Many researchers suspect that the actual spread of the virus has been much more extensive, but that and many other questions about the pandemic’s extent and dynamics have so far been difficult or impossible to answer specifically.

A relatively quick, inexpensive, noninvasive, and highly accurate antibody test could make such research much easier, however.

The new test is based on multiple fragments, or “antigens,” from the SARS-CoV-2 coronavirus, mostly from its outer spike and nucleocapsid proteins.

In the study, the researchers found that their test detected antibodies to several of these antigens in saliva samples from all 24 participants who had confirmed SARS-CoV-2 exposure and whose symptoms had begun more than two weeks prior to the test.

The test also reliably yielded negative results for saliva samples that had been collected from people prior to the COVID-19 pandemic.

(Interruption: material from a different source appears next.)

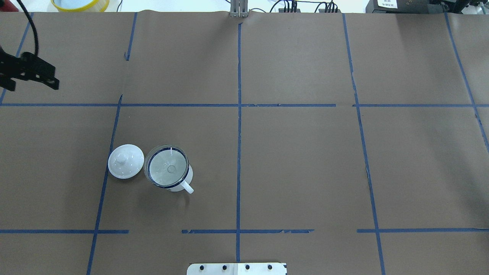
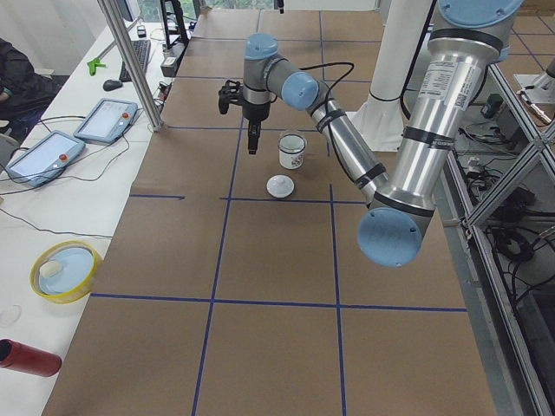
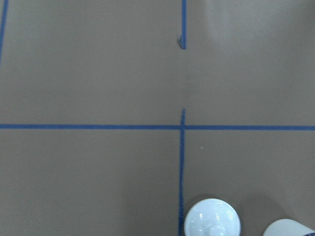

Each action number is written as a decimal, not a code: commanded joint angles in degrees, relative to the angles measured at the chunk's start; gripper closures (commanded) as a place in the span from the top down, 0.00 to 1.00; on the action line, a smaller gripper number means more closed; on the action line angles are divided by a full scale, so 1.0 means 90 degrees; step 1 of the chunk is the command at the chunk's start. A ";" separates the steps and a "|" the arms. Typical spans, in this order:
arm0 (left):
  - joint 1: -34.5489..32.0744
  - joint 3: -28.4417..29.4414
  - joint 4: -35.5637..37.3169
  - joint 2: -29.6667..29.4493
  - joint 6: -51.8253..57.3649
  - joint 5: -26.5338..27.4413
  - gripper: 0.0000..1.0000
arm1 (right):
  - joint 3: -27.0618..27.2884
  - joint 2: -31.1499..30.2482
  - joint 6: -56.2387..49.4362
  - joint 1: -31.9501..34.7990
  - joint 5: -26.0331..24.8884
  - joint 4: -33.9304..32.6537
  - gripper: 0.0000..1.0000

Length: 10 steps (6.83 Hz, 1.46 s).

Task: Remove funnel from cup
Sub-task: 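Move the left gripper over the glass funnel in the white mug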

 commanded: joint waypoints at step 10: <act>0.3425 0.1942 -0.0939 -0.1685 -0.3145 0.1731 1.00 | 0.0000 -0.0004 0.0000 0.0000 0.0000 0.0000 1.00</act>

The team says if the new saliva-based assay’s accuracy is borne out in larger studies, this noninvasive approach could make it easier to identify, at a population level, who has already had a COVID-19 infection and where gaps in seropositivity remain heading into the winter and beyond.

This could inform targeted vaccination efforts and, after vaccines start to roll out, help figures out how long vaccine-induced antibodies last—all without repeated, invasive blood draws.

One author of the study is Christopher D. Heaney, Ph.D., MS.

The study is published in the Journal of Clinical Microbiology.